The temperature was 20 degrees, the wind chill was numbing and snowflakes filled the air when the Bengals shuffled onto the field at Paul Brown Stadium for a one-hour practice Thursday. Two of them ignored the weather.

CINCINNATI -- The temperature was 20 degrees, the wind chill was numbing and snowflakes filled the air when the Bengals shuffled onto the field at Paul Brown Stadium for a one-hour practice Thursday. Two of them ignored the weather.

Offensive coordinator Bob Bratkowski wore shorts -- his standard practice attire even in winter -- and offensive lineman Dennis Roland wore shorts and no sleeves. The rest of the team was bundled up for the wintery workout, preparing to host the New York Jets in an AFC wild-card playoff game Saturday.

"I'm not a fan of the cold, no sir, but I don't mind playing in it," said Roland, who grew up in Missouri and attended college at Georgia. "I figured that in the game I don't like to bundle up, so I might as well not go out to practice bundled up. Get used to it."

Temperatures in the teens and a chance of flurries are forecast for Saturday's game at the stadium, which turns into a wind tunnel because the seats behind both ends zones are lower than those on the sidelines.

The Bengals looked like they wanted no part of the cold last Sunday night, when they lost to the Jets 37-0 at frigid Giants Stadium.

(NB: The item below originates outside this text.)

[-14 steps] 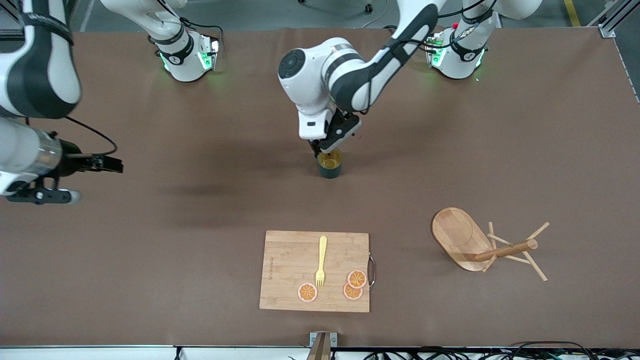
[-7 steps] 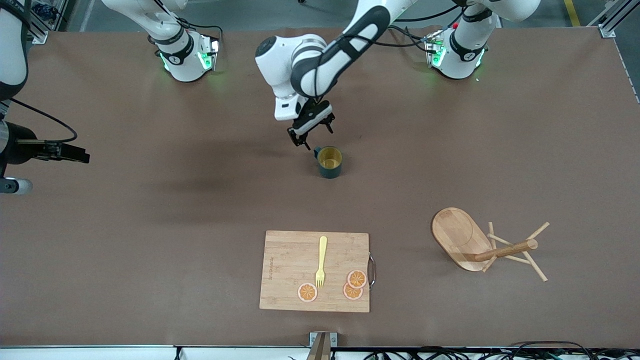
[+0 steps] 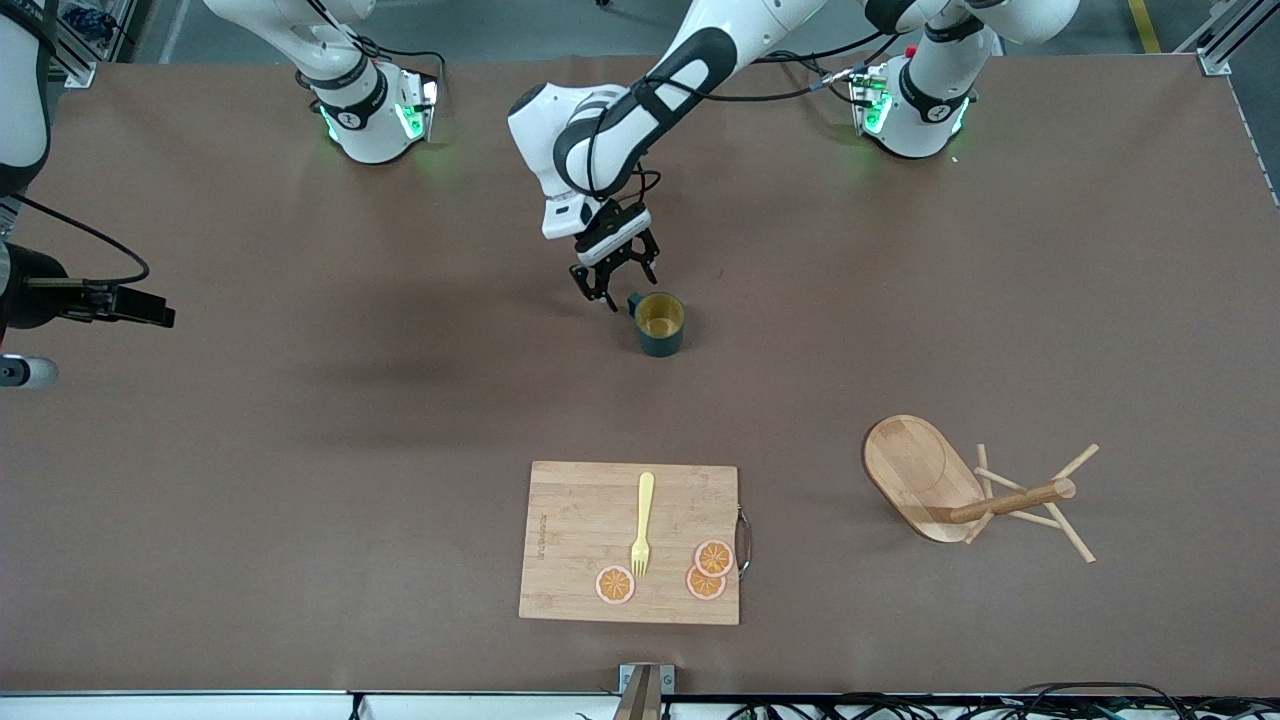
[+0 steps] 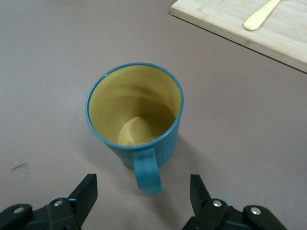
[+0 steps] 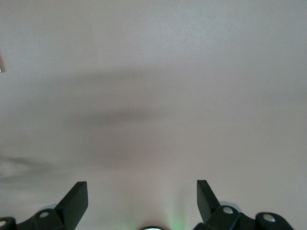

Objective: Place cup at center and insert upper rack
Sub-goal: 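Lower the left gripper over the mug and grasp its handle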

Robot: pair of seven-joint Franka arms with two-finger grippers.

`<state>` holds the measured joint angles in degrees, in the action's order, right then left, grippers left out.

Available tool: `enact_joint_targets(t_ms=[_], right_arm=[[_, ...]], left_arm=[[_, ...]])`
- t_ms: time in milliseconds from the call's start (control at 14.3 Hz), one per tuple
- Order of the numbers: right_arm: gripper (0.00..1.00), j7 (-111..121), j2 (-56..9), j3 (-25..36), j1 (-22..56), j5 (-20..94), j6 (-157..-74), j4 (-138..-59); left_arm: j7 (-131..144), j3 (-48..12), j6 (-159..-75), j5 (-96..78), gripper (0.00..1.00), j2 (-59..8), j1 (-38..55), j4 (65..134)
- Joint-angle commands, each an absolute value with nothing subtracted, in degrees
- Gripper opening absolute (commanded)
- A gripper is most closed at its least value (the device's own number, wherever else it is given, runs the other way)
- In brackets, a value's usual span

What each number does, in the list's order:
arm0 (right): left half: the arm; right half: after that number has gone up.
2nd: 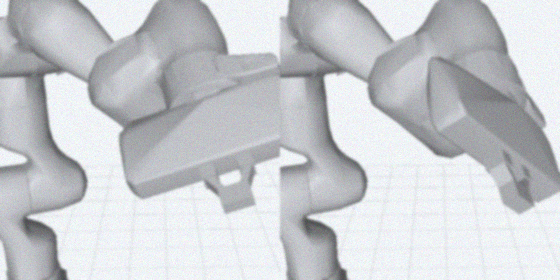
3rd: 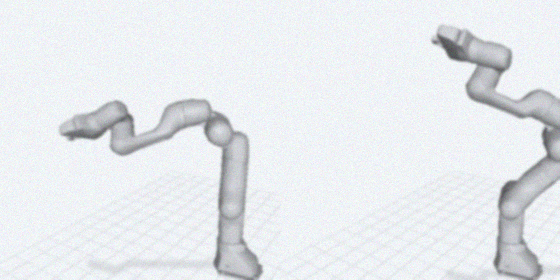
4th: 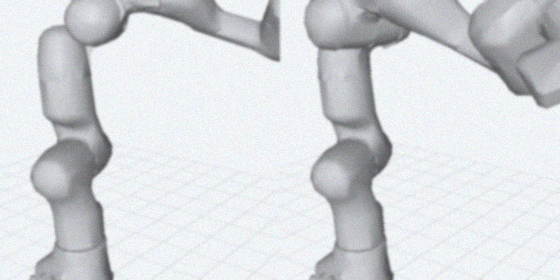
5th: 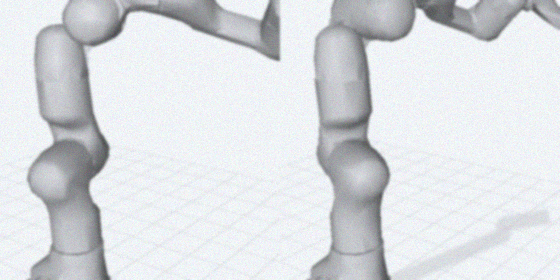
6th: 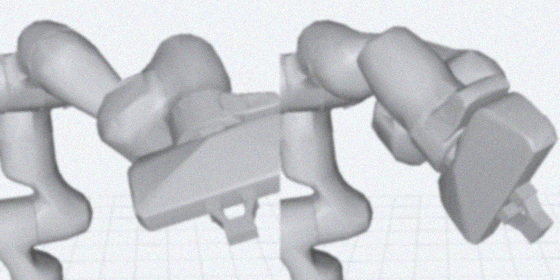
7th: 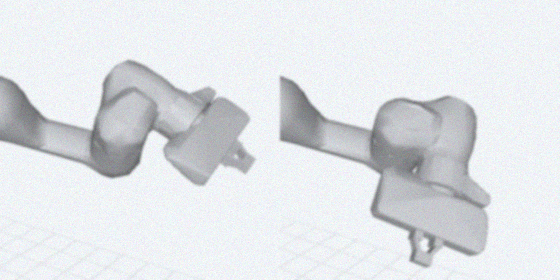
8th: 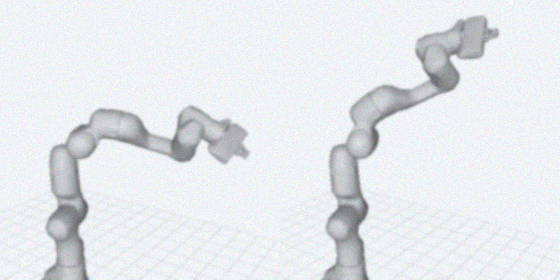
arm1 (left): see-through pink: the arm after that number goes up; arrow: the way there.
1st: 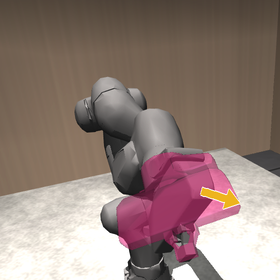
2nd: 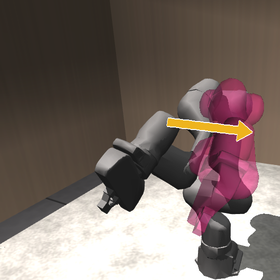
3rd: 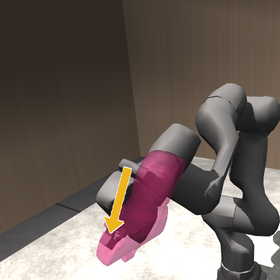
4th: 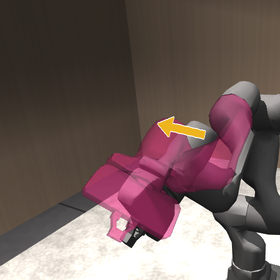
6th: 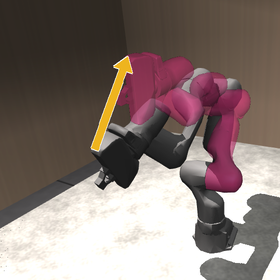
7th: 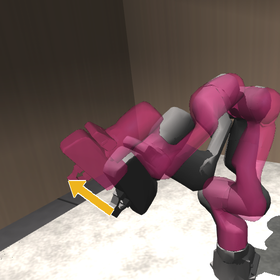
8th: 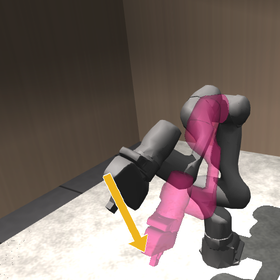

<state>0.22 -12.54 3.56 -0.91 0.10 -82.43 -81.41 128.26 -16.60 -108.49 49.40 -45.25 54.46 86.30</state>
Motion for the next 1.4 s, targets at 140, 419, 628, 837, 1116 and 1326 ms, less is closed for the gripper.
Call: enact_joint_targets(t_ms=[140, 419, 628, 837, 1116, 1326], right_arm=[[1.00, 0.61, -11.70, 2.46, -1.58, -0.35, -79.90, -80.42], [1.00, 0.70, -5.47, 2.55, -1.58, 0.09, -79.80, -84.88], [1.00, 0.70, -1.24, 2.55, -1.67, 0.00, -80.07, -88.50], [1.00, 0.70, 3.85, 2.64, -1.76, -0.09, -79.63, -91.13], [1.00, 0.70, 6.94, 2.72, -1.85, -0.18, -78.49, -91.93], [1.00, 0.70, 8.09, 2.64, -1.76, -0.26, -77.61, -91.85]], left_arm=[[128.76, -14.33, -107.40, 50.45, 0.74, -47.54, 56.59, 82.80], [129.72, -10.72, -106.44, 50.10, 0.66, -47.99, 59.85, 82.44], [129.99, -10.20, -105.47, 50.27, 0.62, -49.13, 60.12, 81.39], [131.30, -6.61, -104.77, 50.10, 0.58, -51.14, 63.79, 78.93], [132.10, -6.24, -104.68, 49.92, 0.31, -51.33, 63.90, 78.84], [132.10, -6.24, -104.50, 49.92, 0.07, -50.89, 63.90, 78.84]])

The AFC North champions had nothing important at stake, but the Jets needed to win to make the playoffs.

It has been cold all week in both cities. The Bengals don't have a covered field -- they're the most northern NFL team without one -- and had to repeatedly rearrange their practice schedule to accommodate the conditions. They took buses to an indoor soccer center the last two days, then held their brief workout at the stadium Thursday.

Even then practice had to be moved up because a storm was moving through the region, dumping several inches of snow. The tarps were removed from about two-thirds of the field when practice began -- a front loader scraped snow off the rest of the field -- and workers used leaf blowers to push snow out of the seating areas in preparation for the game.

Roland said the lineman haven't discussed whether they would go sleeveless for the game.

"When you're on the field, it doesn't bother you," he said. 'When you're on the sideline, the benches are heated, so it keeps you warm for the next series."

The Bengals will play a team that's also built for the cold. Both teams rely on running the ball and playing defense. The Jets won five of their last six games to reach the playofffs.

"Playing in New York, (cold) is something we play in all the time when it comes to November and December," Jets cornerback Darrelle Revis said in a conference call this week. "That's how you want to be made. If you want to win games, you've got to win in the cold. That's the big thing about our team. This past December, we won a lot of games, and we won one in January, too."